Complexo de Napoleão: altura pode afetar autoestima e felicidade?

“Vários estudos mostram que isso é apenas um mito”, afirma o psicólogo. “Quando essa crença foi testada em laboratório, analisando homens altos e baixos, os dados mostraram exatamente o contrário: indivíduos altos tendem a perder a paciência mais facilmente.”

Mas Workman menciona uma característica que costuma ser mais manifestada por homens baixos: o ciúme. “Os homens mais baixos se mostraram mais ciumentos do que os mais altos quando a parceira conversava com outras pessoas.” O pesquisador conclui que, de acordo com os estudos existentes, pode-se dizer que o complexo de Napoleão tem mais a ver com o ciúme do que com a agressividade.

As convenções sociais

Workman, um especialista em psicobiologia, acredita que os homens de baixa estatura, especialmente, podem se sentir mais discriminados. A explicação para isso está na chamada seleção sexual. “Nos tempos ancestrais, as mulheres preferiam homens mais altos, talvez porque eram melhores provedores ou caçadores.”

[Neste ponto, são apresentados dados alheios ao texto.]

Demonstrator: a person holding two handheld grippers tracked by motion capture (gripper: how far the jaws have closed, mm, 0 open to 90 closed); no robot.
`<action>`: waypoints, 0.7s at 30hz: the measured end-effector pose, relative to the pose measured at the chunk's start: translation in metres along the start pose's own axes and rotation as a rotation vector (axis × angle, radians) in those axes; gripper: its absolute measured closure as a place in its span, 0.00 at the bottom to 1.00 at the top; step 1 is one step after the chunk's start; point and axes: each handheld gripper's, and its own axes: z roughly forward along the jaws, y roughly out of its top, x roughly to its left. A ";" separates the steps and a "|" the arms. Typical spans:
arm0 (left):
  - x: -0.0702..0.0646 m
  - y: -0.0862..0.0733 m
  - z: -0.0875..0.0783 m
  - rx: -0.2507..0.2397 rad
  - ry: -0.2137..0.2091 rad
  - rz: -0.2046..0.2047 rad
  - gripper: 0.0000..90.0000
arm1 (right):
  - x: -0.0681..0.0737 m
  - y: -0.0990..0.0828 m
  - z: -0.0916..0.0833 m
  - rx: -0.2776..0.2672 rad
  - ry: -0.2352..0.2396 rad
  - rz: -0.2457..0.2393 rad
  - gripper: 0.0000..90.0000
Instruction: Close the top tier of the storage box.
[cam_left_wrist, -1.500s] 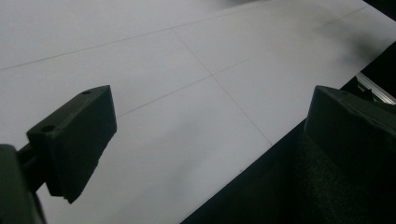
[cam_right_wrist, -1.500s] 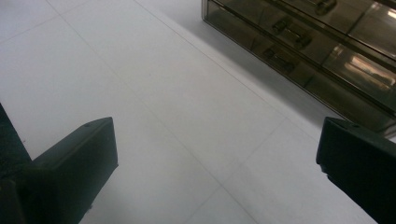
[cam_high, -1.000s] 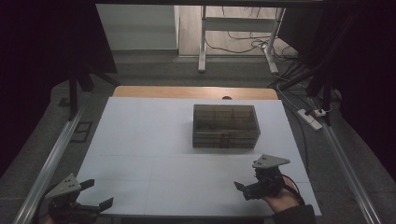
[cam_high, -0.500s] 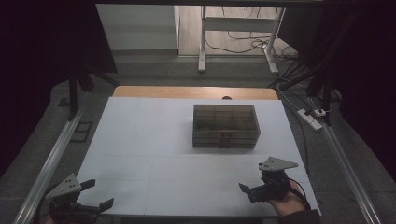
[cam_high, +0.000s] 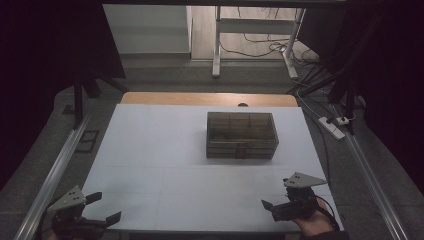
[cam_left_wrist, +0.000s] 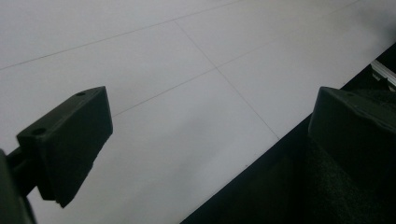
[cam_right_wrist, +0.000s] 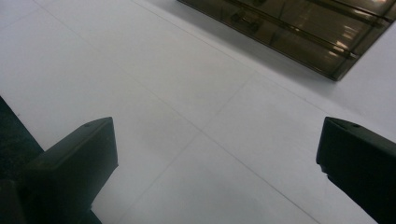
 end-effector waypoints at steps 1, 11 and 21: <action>0.000 0.000 0.000 -0.001 0.000 -0.001 0.01 | -0.001 -0.001 -0.001 -0.002 -0.002 0.010 0.00; 0.002 0.000 -0.001 -0.005 -0.002 -0.013 0.01 | -0.009 -0.014 -0.013 -0.008 -0.033 0.049 0.00; 0.002 -0.001 -0.001 -0.011 -0.003 -0.022 0.01 | -0.012 -0.021 -0.024 -0.021 -0.041 0.077 0.00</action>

Essa percepção, diz o professor, é muito difícil de mudar – mesmo que não precisemos mais de alguém para caçar e levar comida para casa. “A altura está associada a um alto status, e isso deixa os baixos em prejuízo.” Vince Graff é jornalista e mede 1,57m. Ou seja, tem 20 cm menos do que a média de um homem no Reino Unido.

Ele falou à rádio Why Factorsus sobre as dificuldades em encontrar um par.

“A altura não diz nada sobre o quão interessante é a pessoa ou o quão boa é na cama, mas é a primeira coisa que os outros percebem sobre você.” Graff diz que existe esse complexo autoimposto, que ele levou muito tempo para entender.

“Não acho que ser baixo impede per se que você faça as coisas; pensar isso é que te bloqueia.” Dror Paley, um cirurgião ortopédico que estica as pernas de pessoas baixas, assegura que o complexo persegue muitas delas por toda a vida.

“Mesmo após a operação, elas ainda se sentem baixas, não importa se são ou não.”

Tim Frayling, professor de genética na Universidade de Exeter, no Reino Unido, fez pesquisas para descobrir por que a altura tradicionalmente tem sido associada à pobreza. Frayling e sua equipe realizaram o maior estudo até o momento sobre a relação entre genética e altura.

O resultado foi que, ao longo de suas vidas, os homens altos ganham muito mais do que os baixos na mesma profissão, independentemente da educação ou habilidades. “Nossos dados mostram que, ao longo de sua vida, um homem de, por exemplo, 1,70m, ganhará em um ano US$ 655 (cerca de R$ 2.130) menos que um homem com 1,77m”, disse ele.

De acordo com Frayling, essa tendência é observada em todo o planeta. Estudos realizados nos Estados Unidos, na Finlândia e Coreia do Sul mostram que a altura está relacionada à renda dos homens. O acadêmico também enfatizou que há outro padrão que se repete: a relação entre altura e renda é menos importante no caso das mulheres.

Mulheres e estatura

A seleção sexual mencionada pelo professor Workman não se aplica às mulheres, mas também influencia em certos empregos. Isobella Jade sonhava em ser modelo, mas tinha altura 15 cm menor do que a média de uma profissional das passarelas. Jade lembrou à BBC como em cada processo seletivo sentia que todos os olhos estavam dirigidos a ela, desprezando-a por sua altura.

“Com o tempo, aprendi a apreciar outros aspectos do meu corpo: meus pés, meus olhos, minhas mãos…”

Finalmente veio uma oportunidade.

“O primeiro trabalho que eu tive foi ser uma modelo de pés. Então percebi as vantagens de ser baixa: meu pé se encaixa em muitas das amostras, e um pé pequeno tem aparência melhor nas fotos”, diz.

Hoje, ela tem no currículo trabalhos para grifes como a Victoria’s Secret.